Cinque mesi per scoprire che Beltran fatica da centravanti. I criteri di scelta tutti particolari per gli attaccanti della Fiorentina

Claudio Masini  | 
Beltran esulta dopo il rigore segnato col Parma. Foto: Vicario/Fiorentinanews.com

Ci sono di quelle operazioni che in estate fanno gongolare i tifosi (e i dirigenti), specie se di mezzo c'è un duello vinto sul mercato, uno di quelli per cui ce la si può ‘giobbare’, per usare uno slang di qualche anno fa. Poi c'è il campo che dà risposte talvolta crudeli e che riporta tutti con i piedi per terra: il profilo di Lucas Beltran aveva tante skills che facevano presagire ottime prospettive. A partire dall'età, la provenienza e i numeri con il River.

Centravanti? Ehm…non proprio

Peccato che poi a Firenze ci si sta accorgendo via via che il ruolo per il quale era stato comprato non è realmente il suo. Sfidiamo chiunque a sostenere che Beltran da centravanti isolato si trovi a suo agio. Magari potrà anche diventarlo ma alla Fiorentina non serviva un attaccante pronto subito e in grado di alzare il livello? Certo, se al suo fianco ci fosse stata già una sicurezza, di occhi se ne sarebbero potuti chiudere di più… ma al suo fianco è arrivato Nzola, né fuoriclasse (né lo stralunato calciatore visto fino a dieci giorni fa), né tantomeno una certezza per il reparto.

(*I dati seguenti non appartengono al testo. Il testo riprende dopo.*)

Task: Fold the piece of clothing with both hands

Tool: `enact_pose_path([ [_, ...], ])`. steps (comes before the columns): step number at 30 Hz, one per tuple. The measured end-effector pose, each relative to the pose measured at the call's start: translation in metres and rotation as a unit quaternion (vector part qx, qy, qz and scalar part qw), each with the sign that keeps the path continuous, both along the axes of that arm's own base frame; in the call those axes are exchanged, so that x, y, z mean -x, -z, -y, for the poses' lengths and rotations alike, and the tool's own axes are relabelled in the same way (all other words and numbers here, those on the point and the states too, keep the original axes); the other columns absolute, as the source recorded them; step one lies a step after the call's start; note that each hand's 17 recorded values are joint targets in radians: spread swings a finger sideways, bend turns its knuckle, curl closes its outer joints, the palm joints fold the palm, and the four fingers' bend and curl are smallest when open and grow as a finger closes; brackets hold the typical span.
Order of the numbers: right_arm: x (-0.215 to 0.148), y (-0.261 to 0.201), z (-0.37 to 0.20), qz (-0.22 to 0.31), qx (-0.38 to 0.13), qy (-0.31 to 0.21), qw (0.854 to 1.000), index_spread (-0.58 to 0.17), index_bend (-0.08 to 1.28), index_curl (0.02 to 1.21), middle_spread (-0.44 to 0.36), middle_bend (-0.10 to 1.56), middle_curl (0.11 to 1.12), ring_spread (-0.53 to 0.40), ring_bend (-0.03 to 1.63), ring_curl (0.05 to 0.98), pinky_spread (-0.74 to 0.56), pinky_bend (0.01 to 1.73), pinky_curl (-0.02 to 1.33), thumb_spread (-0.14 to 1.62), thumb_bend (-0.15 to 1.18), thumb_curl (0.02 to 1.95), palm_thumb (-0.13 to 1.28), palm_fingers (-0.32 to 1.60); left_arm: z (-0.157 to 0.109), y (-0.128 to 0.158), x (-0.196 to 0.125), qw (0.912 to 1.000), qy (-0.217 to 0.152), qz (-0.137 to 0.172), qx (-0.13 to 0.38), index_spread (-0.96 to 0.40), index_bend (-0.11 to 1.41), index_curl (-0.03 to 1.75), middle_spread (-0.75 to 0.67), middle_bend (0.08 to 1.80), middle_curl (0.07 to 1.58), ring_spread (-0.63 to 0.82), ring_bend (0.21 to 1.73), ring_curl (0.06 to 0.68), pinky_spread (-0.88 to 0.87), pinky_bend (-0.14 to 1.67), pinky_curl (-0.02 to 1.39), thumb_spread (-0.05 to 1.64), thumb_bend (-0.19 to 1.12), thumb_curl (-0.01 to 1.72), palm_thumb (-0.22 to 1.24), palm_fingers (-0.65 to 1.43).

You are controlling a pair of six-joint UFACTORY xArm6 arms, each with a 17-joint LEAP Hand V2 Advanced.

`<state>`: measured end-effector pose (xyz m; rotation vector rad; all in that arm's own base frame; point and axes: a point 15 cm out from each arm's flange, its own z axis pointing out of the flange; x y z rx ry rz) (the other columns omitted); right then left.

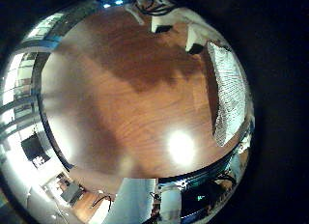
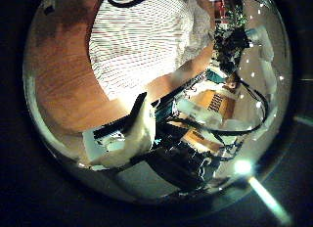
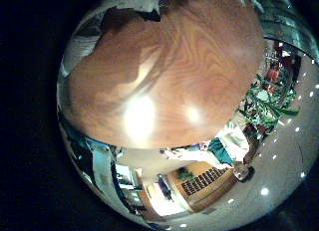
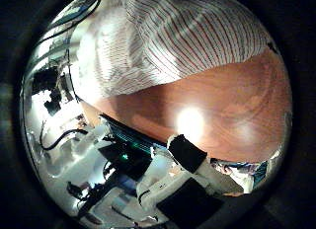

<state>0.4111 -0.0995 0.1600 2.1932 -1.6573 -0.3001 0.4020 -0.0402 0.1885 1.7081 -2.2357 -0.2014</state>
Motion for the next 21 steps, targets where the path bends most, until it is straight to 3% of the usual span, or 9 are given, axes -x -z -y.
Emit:
enact_pose_path([
  [9, -0.005, 0.003, 0.003, 0.006, 0.001, 0.0, 1.0, -0.42, 0.17, 0.31, -0.1, 0.26, 0.36, -0.02, 0.63, 0.272, 0.35, 0.61, 0.38, 1.03, -0.02, 0.4, 0.69, 0.26, 0.003, -0.001, 0.002, 1.0, 0.003, -0.005, 0.001, -0.08, 0.19, 0.41, 0.16, 0.18, 0.31, 0.28, 0.61, 0.23, 0.39, 0.31, 0.34, 1.25, -0.02, 0.31, 0.28, 0.18],
  [16, -0.005, 0.005, 0.007, 0.004, 0.004, 0.007, 1.0, -0.408, 0.19, 0.32, -0.123, 0.32, 0.38, -0.162, 0.75, 0.294, 0.15, 0.58, 0.34, 1.02, -0.02, 0.42, 0.75, 0.46, 0.01, 0.0, 0.007, 0.9999, 0.01, -0.013, 0.001, -0.09, 0.2, 0.43, 0.15, 0.17, 0.31, 0.28, 0.6, 0.226, 0.38, 0.29, 0.34, 1.25, -0.02, 0.3, 0.27, 0.2],
  [21, -0.003, 0.013, 0.011, -0.006, 0.011, 0.01, 1.0, -0.403, 0.18, 0.33, -0.148, 0.35, 0.4, -0.24, 0.85, 0.319, -0.03, 0.66, 0.35, 1.02, -0.02, 0.43, 0.77, 0.61, 0.012, 0.0, 0.009, 0.9998, 0.011, -0.016, 0.002, -0.08, 0.19, 0.43, 0.14, 0.17, 0.31, 0.27, 0.61, 0.227, 0.37, 0.29, 0.34, 1.26, -0.02, 0.3, 0.27, 0.2],
])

Difficile capire i criteri di costruzione della rosa

E allora vien da chiedersi su quali basi ci si muova per costruire la rosa: l'opportunità? La proposta? La convenienza? Di sicuro non le esigenze tecniche e tattiche della rosa, perché ad oggi, 16 dicembre, la Fiorentina non ha ancora un vero centravanti.